After much political wrangling, the migrants are 
eventually taken to the Pacific island of Nauru.

The Russian navy begins an operation to lift the 
Kursk submarine from the bottom of the Barents Sea.
Once on dry land, investigators can examine the 
submarine and establish the cause of the 
disaster that killed all 118 crew members.

The world watches in horror as two passenger planes plough 
into the World Trade Center in New York on 11 September.
After a third plane crashes into the Pentagon and a fourth 
into a field in Pittsburgh, President George W Bush vows to 
hunt down the "terrorists who committed these acts and 
those who harbour them".

The president’s words are put into action when America 
starts a concerted bombing campaign in Afghanistan, 
as it tries to hunt down the man it blames for the 
attacks - Osama Bin Laden.
Anti-Taleban forces on the ground, joined later by
 American special forces, gradually gain control of the country.

Already reeling from the attacks on 11 September, 
America is hit by an anthrax scare.
After several cases in Florida, a contaminated letter 
is sent to Senator Tom Daschle in Washington DC, and 
spores of the bacterium are found in the Pentagon’s post rooms.

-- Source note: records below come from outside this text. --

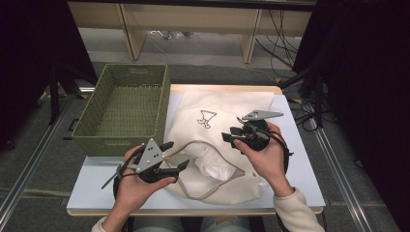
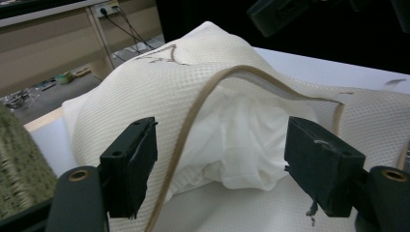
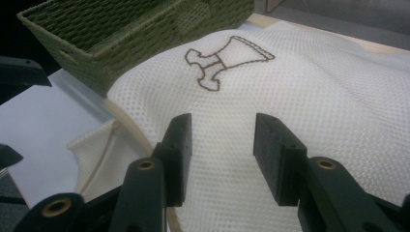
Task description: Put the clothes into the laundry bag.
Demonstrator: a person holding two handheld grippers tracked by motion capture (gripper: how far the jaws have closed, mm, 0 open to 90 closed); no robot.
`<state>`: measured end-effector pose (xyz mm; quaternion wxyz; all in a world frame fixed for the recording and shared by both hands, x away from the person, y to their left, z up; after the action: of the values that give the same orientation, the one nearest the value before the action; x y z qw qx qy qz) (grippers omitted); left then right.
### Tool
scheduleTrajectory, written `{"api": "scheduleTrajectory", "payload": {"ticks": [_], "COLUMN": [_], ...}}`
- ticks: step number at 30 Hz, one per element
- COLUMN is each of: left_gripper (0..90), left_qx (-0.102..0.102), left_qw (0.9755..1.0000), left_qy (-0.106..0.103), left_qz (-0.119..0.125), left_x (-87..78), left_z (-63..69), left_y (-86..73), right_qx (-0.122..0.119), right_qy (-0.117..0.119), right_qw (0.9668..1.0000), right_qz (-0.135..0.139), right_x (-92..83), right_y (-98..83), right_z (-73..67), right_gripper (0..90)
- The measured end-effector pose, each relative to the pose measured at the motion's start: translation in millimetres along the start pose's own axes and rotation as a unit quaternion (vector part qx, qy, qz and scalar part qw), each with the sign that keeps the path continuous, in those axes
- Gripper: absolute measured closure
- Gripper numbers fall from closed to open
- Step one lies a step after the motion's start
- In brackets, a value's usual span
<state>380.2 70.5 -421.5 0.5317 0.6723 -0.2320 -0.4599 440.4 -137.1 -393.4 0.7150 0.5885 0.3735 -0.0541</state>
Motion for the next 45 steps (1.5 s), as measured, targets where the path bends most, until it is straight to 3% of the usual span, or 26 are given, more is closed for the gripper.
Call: {"api": "scheduleTrajectory", "payload": {"ticks": [4, 5, 6, 11, 13, 15, 16, 17, 20, 21, 24, 25, 27, 29, 30, 32, 38, 43, 45], "left_gripper": [27.4, 27.5, 27.5, 28.2, 28.4, 28.5, 28.6, 28.7, 28.8, 28.8, 29.0, 29.1, 29.2, 29.2, 29.2, 29.2, 29.3, 29.1, 29.1], "left_qx": [-0.01, -0.02, -0.013, -0.023, -0.033, -0.036, -0.037, -0.041, -0.05, -0.053, -0.065, -0.067, -0.073, -0.08, -0.083, -0.086, -0.098, -0.109, -0.111], "left_qw": [0.9998, 0.9994, 0.9992, 0.9973, 0.9962, 0.9949, 0.9945, 0.9937, 0.9911, 0.9901, 0.9862, 0.9855, 0.9835, 0.9813, 0.98, 0.9779, 0.9732, 0.9705, 0.9699], "left_qy": [0.018, 0.019, 0.028, 0.062, 0.073, 0.086, 0.091, 0.097, 0.114, 0.121, 0.14, 0.144, 0.153, 0.161, 0.166, 0.174, 0.192, 0.199, 0.201], "left_qz": [0.005, 0.021, 0.026, 0.032, 0.036, 0.038, 0.037, 0.039, 0.046, 0.049, 0.058, 0.06, 0.064, 0.069, 0.072, 0.076, 0.078, 0.081, 0.081], "left_x": [-9.0, -10.7, -14.5, -32.0, -38.2, -44.9, -47.6, -51.1, -62.8, -67.0, -79.9, -82.7, -90.1, -96.9, -101.0, -106.9, -119.8, -125.6, -127.6], "left_z": [-12.1, -14.2, -21.0, -43.8, -51.2, -59.1, -61.9, -65.3, -75.0, -78.4, -88.6, -90.8, -95.4, -99.4, -101.8, -105.6, -116.3, -121.4, -123.2], "left_y": [-3.1, -2.2, -2.2, -8.9, -11.8, -14.5, -15.8, -17.4, -20.8, -21.8, -25.5, -26.4, -28.6, -30.3, -31.2, -32.8, -40.6, -45.8, -47.3], "right_qx": [0.01, 0.004, 0.016, 0.009, 0.024, 0.02, 0.035, 0.026, 0.048, 0.038, 0.059, 0.052, 0.069, 0.064, 0.06, 0.069, 0.068, 0.082, 0.074], "right_qy": [-0.006, -0.012, -0.009, -0.018, -0.02, -0.031, -0.028, -0.034, -0.036, -0.048, -0.053, -0.055, -0.061, -0.057, -0.068, -0.064, -0.071, -0.068, -0.069], "right_qw": [0.9999, 0.9999, 0.9998, 0.9998, 0.9995, 0.9993, 0.999, 0.9991, 0.9982, 0.9981, 0.9968, 0.9971, 0.9957, 0.9964, 0.9959, 0.9954, 0.9951, 0.9942, 0.9949], "right_qz": [-0.006, -0.003, -0.009, -0.003, -0.011, -0.007, -0.01, -0.006, -0.007, -0.004, -0.009, -0.001, -0.005, -0.002, -0.001, -0.012, -0.007, -0.011, -0.008], "right_x": [0.5, 0.8, 0.4, 0.0, -0.7, -0.4, 0.2, -0.1, -2.2, -2.5, -3.4, -2.4, -3.1, -2.8, -3.0, -3.9, -0.7, -1.2, -1.4], "right_y": [-2.2, -2.3, -3.2, -4.1, -6.2, -8.0, -9.3, -9.0, -9.0, -9.0, -10.7, -10.1, -11.0, -11.0, -11.1, -12.6, -13.8, -14.5, -14.4], "right_z": [3.7, 6.7, 5.8, 16.4, 18.7, 25.6, 26.5, 31.4, 37.9, 44.4, 52.4, 56.8, 59.6, 63.1, 66.0, 66.2, 73.0, 73.6, 76.6], "right_gripper": [58.8, 58.8, 58.8, 58.4, 58.4, 58.4, 58.4, 58.4, 58.3, 58.2, 58.3, 58.3, 58.3, 58.3, 58.2, 58.1, 57.8, 57.5, 57.3]}}
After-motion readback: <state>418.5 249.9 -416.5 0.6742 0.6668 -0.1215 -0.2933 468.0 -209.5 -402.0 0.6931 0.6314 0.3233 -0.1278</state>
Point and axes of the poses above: each handheld gripper's, and its own axes: x roughly forward along the jaws, y roughly out of its top, z roughly to its right, the point moved 8 cm from there along x, roughly forward along the jaws, and after that the axes turned 15 degrees about -y, right-handed, at the moved point
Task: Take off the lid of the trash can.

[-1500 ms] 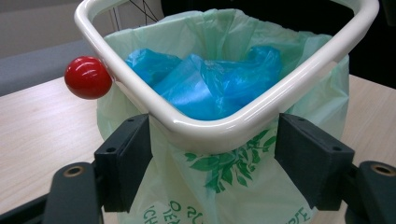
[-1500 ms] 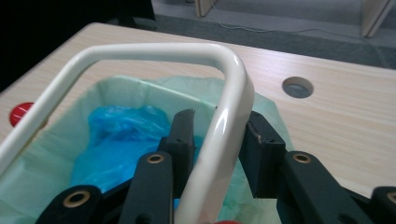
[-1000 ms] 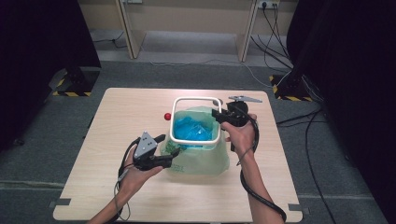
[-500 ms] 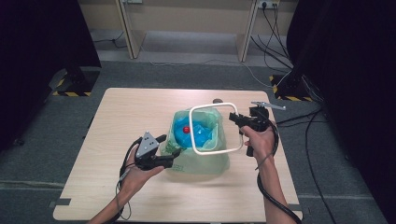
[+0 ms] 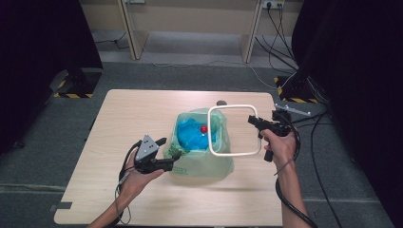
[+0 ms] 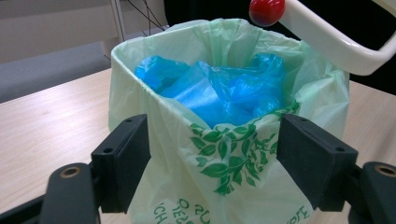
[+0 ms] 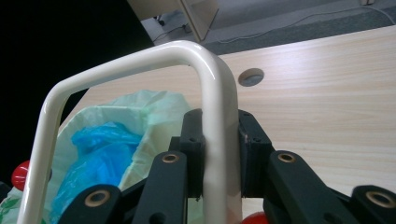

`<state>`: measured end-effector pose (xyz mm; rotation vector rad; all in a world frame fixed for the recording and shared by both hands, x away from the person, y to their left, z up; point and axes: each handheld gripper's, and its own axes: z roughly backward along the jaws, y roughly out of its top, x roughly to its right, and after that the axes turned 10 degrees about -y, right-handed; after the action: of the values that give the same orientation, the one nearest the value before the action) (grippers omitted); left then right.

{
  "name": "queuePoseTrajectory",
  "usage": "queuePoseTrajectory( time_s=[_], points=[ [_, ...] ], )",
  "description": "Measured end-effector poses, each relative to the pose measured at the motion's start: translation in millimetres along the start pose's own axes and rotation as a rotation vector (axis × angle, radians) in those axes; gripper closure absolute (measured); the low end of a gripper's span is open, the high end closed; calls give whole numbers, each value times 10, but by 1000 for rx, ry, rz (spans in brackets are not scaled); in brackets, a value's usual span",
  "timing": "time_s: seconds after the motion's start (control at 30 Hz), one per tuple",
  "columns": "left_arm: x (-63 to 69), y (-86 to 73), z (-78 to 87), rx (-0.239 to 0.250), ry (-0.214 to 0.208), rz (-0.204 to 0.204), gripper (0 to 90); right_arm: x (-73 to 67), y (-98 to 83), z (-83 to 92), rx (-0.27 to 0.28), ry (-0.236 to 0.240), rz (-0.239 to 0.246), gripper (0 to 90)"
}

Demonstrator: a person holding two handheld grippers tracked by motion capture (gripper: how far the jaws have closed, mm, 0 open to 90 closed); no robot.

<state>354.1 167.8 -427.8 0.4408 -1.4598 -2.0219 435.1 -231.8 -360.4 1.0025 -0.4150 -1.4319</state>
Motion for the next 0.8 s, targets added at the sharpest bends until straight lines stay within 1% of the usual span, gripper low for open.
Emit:
queuePoseTrajectory(
  time_s=[0.03,0.07,0.1,0.13,0.2,0.23,0.27,0.3,0.33,0.37,0.4,0.47,0.5,0.53,0.57,0.6,0.63,0.7,0.73,0.77,0.8],
  points=[
    [-5,-2,9,0,2,0,253,33,0,16,0,-4,-8,757],
    [-11,-5,20,1,3,0,253,33,0,16,0,-4,-8,757],
    [-15,-7,30,3,5,3,253,114,-3,47,3,-10,-21,757],
    [-19,-9,41,3,5,3,253,114,-3,47,3,-10,-21,757],
    [-32,-13,63,2,6,5,253,201,-12,81,8,-16,-43,758],
    [-42,-22,82,4,7,12,253,296,-26,111,11,-23,-61,757],
    [-42,-22,82,4,7,12,252,296,-26,111,11,-23,-61,757],
    [-47,-28,91,3,5,13,252,389,-41,141,14,-37,-75,757],
    [-50,-34,100,0,5,15,252,432,-53,155,12,-42,-89,757],
    [-58,-49,113,-1,2,22,252,484,-67,165,13,-50,-92,757],
    [-58,-49,113,-1,2,22,251,484,-67,165,13,-50,-92,757],
    [-61,-67,126,0,0,30,251,579,-99,179,11,-63,-111,757],
    [-63,-74,133,-3,-1,31,250,671,-141,186,10,-73,-130,756],
    [-63,-81,138,-3,-3,33,250,671,-141,186,10,-73,-130,756],
    [-63,-88,146,-3,-4,37,249,762,-194,180,9,-81,-145,756],
    [-63,-95,153,-4,-5,39,249,805,-224,171,4,-86,-153,756],
    [-63,-102,159,-4,-7,42,249,805,-224,171,4,-86,-153,756],
    [-63,-113,170,-4,-9,46,248,883,-286,153,-7,-95,-175,756],
    [-67,-120,177,-3,-10,52,248,959,-359,126,-16,-102,-193,756],
    [-67,-120,177,-3,-10,52,247,959,-359,126,-16,-102,-193,756],
    [-68,-123,179,-4,-11,54,247,1031,-437,89,-28,-113,-198,756]
  ],
)
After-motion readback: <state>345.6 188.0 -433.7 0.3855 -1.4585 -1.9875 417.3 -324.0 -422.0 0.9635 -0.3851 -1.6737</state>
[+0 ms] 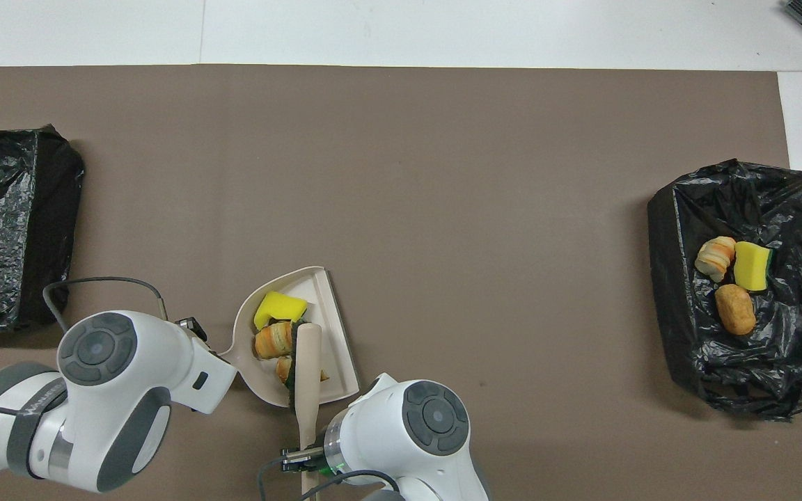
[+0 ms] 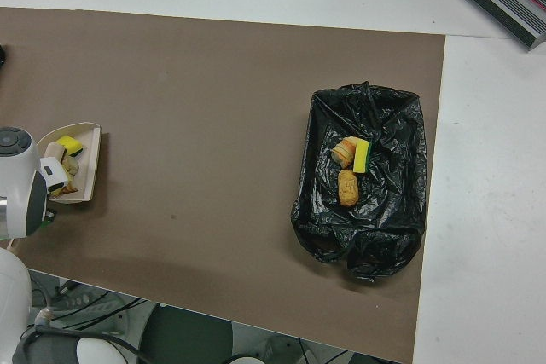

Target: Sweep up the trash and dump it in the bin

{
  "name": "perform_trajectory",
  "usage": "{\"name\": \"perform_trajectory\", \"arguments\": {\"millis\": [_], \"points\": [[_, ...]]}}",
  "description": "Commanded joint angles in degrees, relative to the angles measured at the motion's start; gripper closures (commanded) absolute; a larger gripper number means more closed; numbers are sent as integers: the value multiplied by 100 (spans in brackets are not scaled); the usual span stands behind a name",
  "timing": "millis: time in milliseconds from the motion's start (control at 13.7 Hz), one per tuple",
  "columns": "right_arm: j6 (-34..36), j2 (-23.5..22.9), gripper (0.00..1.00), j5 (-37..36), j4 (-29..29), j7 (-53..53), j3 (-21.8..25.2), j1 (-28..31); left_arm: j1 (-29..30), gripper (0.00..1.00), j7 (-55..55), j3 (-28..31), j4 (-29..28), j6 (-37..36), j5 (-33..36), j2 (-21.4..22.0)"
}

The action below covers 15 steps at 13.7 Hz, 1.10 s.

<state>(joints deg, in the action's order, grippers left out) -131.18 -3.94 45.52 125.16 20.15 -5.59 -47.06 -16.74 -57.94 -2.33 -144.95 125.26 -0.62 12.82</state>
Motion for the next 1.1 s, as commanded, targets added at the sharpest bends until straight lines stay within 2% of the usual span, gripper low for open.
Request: {"name": "perform_trajectory", "arguments": {"millis": [0,146,512,805,1024], "points": [[92,-63,100,63,17,120,5,266,416,100,-568,4,107,51,-281,27],[399,-107,100,19,0,120,5,565,549,100,-640,4,177,51,-281,10],[1094,-63,100,-1060,35,173,23,733,909,100,-1113,4,371,-19,-729,-87],[1147,-72,100,-1492,-18,182,14,724,831,100,-1175,-31,380,-19,-712,-96],[1191,-11,100,-1842,131,156,23,742,453,100,-1106,-57,397,-28,-319,-105]]}}
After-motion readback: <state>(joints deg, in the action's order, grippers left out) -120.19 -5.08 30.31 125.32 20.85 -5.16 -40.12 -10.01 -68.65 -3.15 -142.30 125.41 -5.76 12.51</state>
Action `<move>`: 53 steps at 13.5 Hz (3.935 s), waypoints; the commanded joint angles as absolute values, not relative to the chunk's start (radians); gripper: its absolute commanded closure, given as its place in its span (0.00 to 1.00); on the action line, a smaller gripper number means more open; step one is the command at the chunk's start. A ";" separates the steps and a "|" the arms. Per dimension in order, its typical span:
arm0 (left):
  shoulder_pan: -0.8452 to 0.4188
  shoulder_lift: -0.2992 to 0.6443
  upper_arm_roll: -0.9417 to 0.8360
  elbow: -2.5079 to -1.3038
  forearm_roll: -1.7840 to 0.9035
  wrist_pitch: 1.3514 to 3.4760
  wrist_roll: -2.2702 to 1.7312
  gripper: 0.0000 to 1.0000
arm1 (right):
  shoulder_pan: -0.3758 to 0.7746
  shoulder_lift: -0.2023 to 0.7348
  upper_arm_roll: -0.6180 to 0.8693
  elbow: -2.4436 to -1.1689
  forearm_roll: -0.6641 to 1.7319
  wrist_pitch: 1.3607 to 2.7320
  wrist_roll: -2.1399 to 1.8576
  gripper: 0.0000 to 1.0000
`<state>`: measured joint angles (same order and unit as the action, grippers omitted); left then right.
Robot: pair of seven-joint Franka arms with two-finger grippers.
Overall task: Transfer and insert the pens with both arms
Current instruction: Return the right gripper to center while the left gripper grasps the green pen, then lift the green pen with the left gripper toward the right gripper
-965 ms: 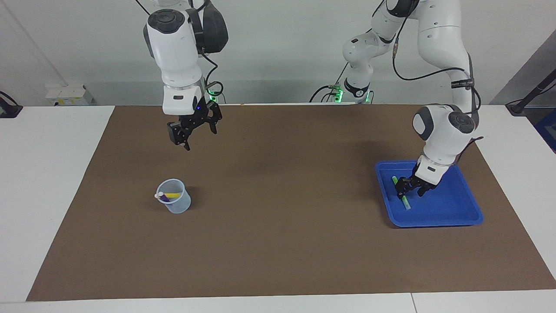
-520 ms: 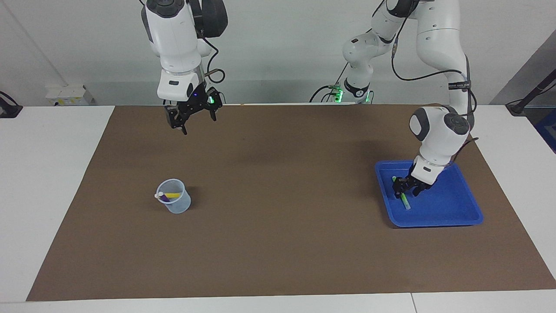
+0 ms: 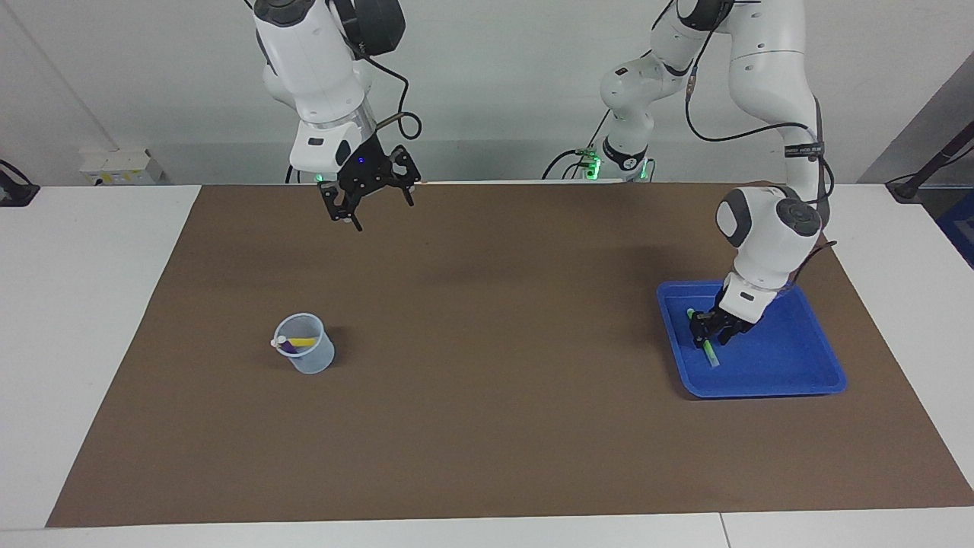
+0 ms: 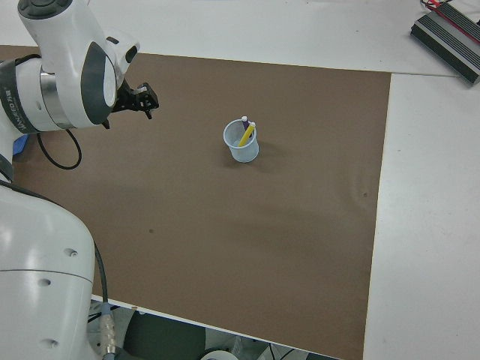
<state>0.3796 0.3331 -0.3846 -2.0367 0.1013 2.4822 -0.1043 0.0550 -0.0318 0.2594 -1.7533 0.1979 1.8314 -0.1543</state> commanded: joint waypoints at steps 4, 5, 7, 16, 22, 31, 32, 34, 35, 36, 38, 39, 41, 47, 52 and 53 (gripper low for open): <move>0.387 0.331 -0.388 -2.057 0.124 2.520 -0.109 0.43 | 0.124 -0.038 0.267 -1.807 0.353 1.976 0.141 0.00; 0.387 0.333 -0.388 -2.057 0.124 2.526 -0.109 0.46 | 0.129 -0.035 0.268 -1.810 0.386 2.000 0.188 0.00; 0.387 0.336 -0.388 -2.057 0.124 2.530 -0.109 0.48 | 0.159 -0.026 0.268 -1.841 0.451 2.067 0.280 0.00; 0.385 0.337 -0.388 -2.071 0.124 2.545 -0.104 0.82 | 0.245 0.003 0.268 -1.919 0.629 2.220 0.517 0.00; 0.391 0.334 -0.388 -2.056 0.124 2.524 -0.103 1.00 | 0.297 0.017 0.270 -1.939 0.716 2.312 0.658 0.00; 0.410 0.226 -0.396 -1.901 0.036 2.165 -0.115 1.00 | 0.305 0.023 0.270 -1.942 0.719 2.319 0.664 0.00; 0.411 0.219 -0.396 -1.867 -0.001 2.107 -0.115 1.00 | 0.305 0.021 0.270 -1.944 0.719 2.319 0.664 0.00; 0.407 0.177 -0.397 -1.841 -0.052 2.031 -0.117 1.00 | 0.305 0.025 0.270 -1.944 0.719 2.321 0.664 0.00; 0.400 0.141 -0.397 -1.836 -0.092 1.988 -0.118 1.00 | 0.307 0.025 0.270 -1.944 0.719 2.321 0.664 0.00; 0.397 0.109 -0.399 -1.830 -0.139 1.933 -0.123 1.00 | 0.305 0.025 0.270 -1.942 0.721 2.321 0.664 0.00; 0.396 0.034 -0.403 -1.829 -0.207 1.840 -0.182 1.00 | 0.307 0.025 0.270 -1.942 0.721 2.321 0.664 0.00; 0.396 -0.013 -0.428 -1.829 -0.213 1.807 -0.211 1.00 | 0.307 0.026 0.271 -1.942 0.721 2.321 0.666 0.00; 0.396 -0.066 -0.456 -1.829 -0.219 1.754 -0.337 1.00 | 0.307 0.026 0.270 -1.941 0.744 2.321 0.666 0.00; 0.338 -0.078 -0.497 -1.839 -0.313 1.773 -0.752 1.00 | 0.316 0.029 0.272 -1.940 0.804 2.350 0.680 0.00; 0.293 -0.115 -0.497 -1.945 -0.565 1.923 -1.127 1.00 | 0.328 0.031 0.272 -1.937 0.804 2.364 0.703 0.00; 0.295 -0.120 -0.497 -1.963 -0.616 1.943 -1.137 1.00 | 0.328 0.031 0.272 -1.937 0.804 2.364 0.703 0.00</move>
<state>0.2891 -0.0734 -0.5078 -1.8851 -0.5231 1.8837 -1.0901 0.3246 0.0262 0.2686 -1.9358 0.7797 2.3386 0.6915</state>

Thousands of Afghan refugees pour into emergency 
camps around the country and across the border into Pakistan.
Aid agencies warn of an impending humanitarian crisis as winter sets in.

Tensions escalate in the Middle East after a series of 
suicide attacks against Israelis in the West Bank and Gaza. 
Retaliatory strikes against the Palestinians quickly follow.
Any signs of negotiating a peace deal look increasingly remote, 
as Israel breaks off all contacts with Palestinian leader Yasser Arafat.

Former Beatle George Harrison dies 
after a long battle against cancer.
Fans in Liverpool and around the world 
pay tribute to the “quiet Beatle”, 
who often shunned the limelight but was 
nevertheless an essential part of the legendary Fab Four.